Saturday, June 12, 2010

Free-Range Kids, Part 2: And Here Are Its Shortcomings

Free-Range Commandments 8 and 9 are “Study History: Your Ten-Year-Old Would Have Been Forging Horseshoes (or at Least Delivering Papers),” and “Be Worldly: Why Other Countries Are Laughing at zee Scardey-Cat Americans.”

In many ways, these two chapters provide a lot of helpful perspective. For example, Mark Twain started work as an apprentice printer when he was 11 or 12. Herman Melville went off on a whaling ship (a very hard life) at the age of 16, abandoned ship, and was captured by cannibals. Ben Franklin began his apprenticeship with his older brother when he was twelve. “In colonial America, especially in colonial New England, it was not uncommon to send off children who were very young – six, seven, eight, nine – to live with other families as servants” (page 70). Today, Skenazy points out, in most cities a kid cannot even get a job delivering papers. Cities are too spread out for bicycle delivery, and newspapers are worried about liability (page 71).

The point is well taken. The benefits of kids going to work - especially before the Industrial Age made hours longer and work unskilled, repetitive, and brutal – were that the kids were learning actual skills, with lots and lots of mentoring and practice. “Adults and children worked together, and there wasn’t such a huge gulf between them. Children were expected to rise to the adulthood all around them, not stew in adorable incompetence” (72 – 73). That is why those who did great achievements, often were ready to do so in their 20s, an age when many of us today don’t have any skills or experience yet.

Those are the benefits. However. The Cinderella story reminds us that the fate of a kid sent to be a servant in someone else’s home was not always the cheeriest. Colonial kids got the benefits of learning adult skills; they also got beatings, deprivation, pneumonia, etc. Skenazy’s point is not that their existence was ideal, merely that they survived to become competent and often compassionate adults. And if they could survive that, then our kids can survive learning to do a few things on their own.

My quibble is that Skenazy does not make this point very loudly. A sympathetic reader can infer that she is not recommending we send our six-year-olds to live in another state, but she does not actually say so.

It gets worse in the next chapter. Skenazy cites a range of practices found in other cultures, some of which are good for the kids, others not so much. Examples of good-for-you cultural practices: siblings and cousins playing together in a big field all day while their moms work (Liberia), or walking to the local chestnut tree to pick chestnuts (Germany). Not-so-good: “In more than one culture … the mother’s job is to reject the child so that the child has no choice but to join the group of youngsters who take care of each other and keep themselves occupied so their parents can work. The adored small child must suffer the trauma of growing into an object of contempt” (page 80 - 81). Gosh, surely there are ways to teach our children independence without subjecting them to rejection and contempt.
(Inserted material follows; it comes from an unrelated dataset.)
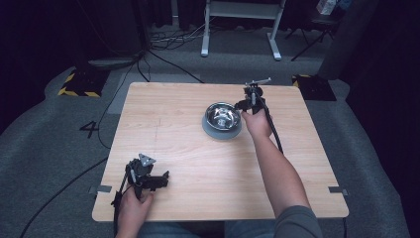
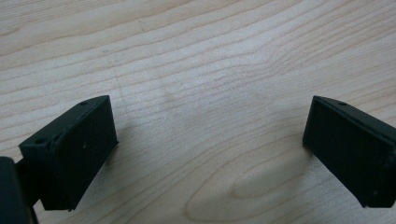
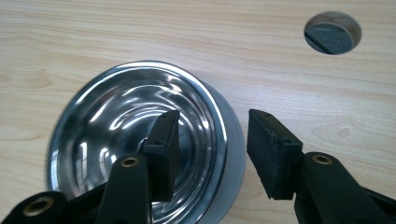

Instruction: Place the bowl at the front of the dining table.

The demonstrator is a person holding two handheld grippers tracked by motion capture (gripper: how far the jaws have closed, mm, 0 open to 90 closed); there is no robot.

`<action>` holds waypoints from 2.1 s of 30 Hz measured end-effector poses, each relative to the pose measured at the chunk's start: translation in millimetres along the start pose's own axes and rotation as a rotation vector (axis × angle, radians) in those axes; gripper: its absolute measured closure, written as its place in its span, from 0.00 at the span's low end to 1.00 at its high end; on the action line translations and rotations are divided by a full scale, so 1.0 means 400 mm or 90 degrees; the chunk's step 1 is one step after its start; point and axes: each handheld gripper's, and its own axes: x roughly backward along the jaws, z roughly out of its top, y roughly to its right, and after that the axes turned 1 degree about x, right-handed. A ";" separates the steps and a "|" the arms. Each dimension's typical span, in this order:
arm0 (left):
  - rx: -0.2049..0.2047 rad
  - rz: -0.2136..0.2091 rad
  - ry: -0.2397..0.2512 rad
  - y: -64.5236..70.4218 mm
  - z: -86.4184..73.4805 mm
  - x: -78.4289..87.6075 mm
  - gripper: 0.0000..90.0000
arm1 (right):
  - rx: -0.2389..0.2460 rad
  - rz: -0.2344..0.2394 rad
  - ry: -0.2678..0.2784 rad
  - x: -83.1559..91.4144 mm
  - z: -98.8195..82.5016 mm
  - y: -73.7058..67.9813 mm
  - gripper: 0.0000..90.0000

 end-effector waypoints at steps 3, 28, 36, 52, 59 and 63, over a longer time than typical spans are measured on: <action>0.000 0.000 0.000 0.000 0.000 0.000 0.03 | 0.018 0.027 0.004 0.028 -0.001 -0.004 0.60; 0.001 0.000 0.000 0.000 0.000 0.000 0.03 | 0.115 0.102 0.044 0.264 -0.066 -0.017 0.57; 0.001 0.000 0.000 0.000 0.000 0.000 0.03 | 0.141 0.121 0.056 0.335 -0.117 -0.016 0.57; 0.004 0.001 0.001 0.001 0.001 -0.001 0.03 | 0.159 0.106 0.077 0.412 -0.222 0.033 0.54; 0.004 0.001 0.001 0.001 0.001 -0.001 0.03 | 0.171 0.097 0.072 0.417 -0.279 0.044 0.52; 0.004 0.001 0.001 0.001 0.001 -0.001 0.03 | 0.179 0.091 0.061 0.405 -0.306 0.045 0.51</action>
But Skenazy assures us that “it just happens to work really well in about half the world.” In the polygamous Liberian family described, “the dad barely knew [his children’s] names” (page 81).

Once again, I believe Skenazy’s point is not that we should reject our kids and minimize their personal contact with their fathers. I believe her point is simply that kids can survive, and even thrive, with a lot less supervision than we think they “need.” However, that point remains latent. It comes off sounding as if Skenazy is actually recommending that we reject our kids because it will be so good for them.

This raises the whole question of what supervision is for. There are, after all, reasons to keep our kids close to us other than safety: to have fun, to express affection, to teach and mentor them. To observe their habits, likes, reactions and faults, so that we can encourage, correct, and guide them. We want children who have good character, and this takes a lot of face time and training so that they learn to have self-discipline, respect authority (in their case, primarily us), be considerate of others, etc. For a book-long development of this point, see the book or web site Raising Godly Tomatoes.

However, the kind of never-letting-the-kids-out-of-our-sight that Skenazy rightly deplores has as its main goal the kids’ physical safety. It is the classic mistake of paying too much attention to the body and not enough to the soul. The parents described in Free Range Kids keep close tabs on their kids because they’re worried about germs, skin cancer, kidnapping, bumps and bruises, not because they’re worried that their kid might have a habit of pride, rebellion or selfishness that is growing unchecked. Skenazy rightly points out that physical overprotection can be bad for the child’s soul (though she does not use that word). Unfortunately, she ends up implying that the children’s souls will be just fine with minimal input from their parents. This is just not true. Benign neglect is certainly much better for the child than obsessive overprotection, but better than both is an approach that involves lots of input and mentoring from parents combined with lots of opportunities for kids to learn adult skills, play on their own, and explore.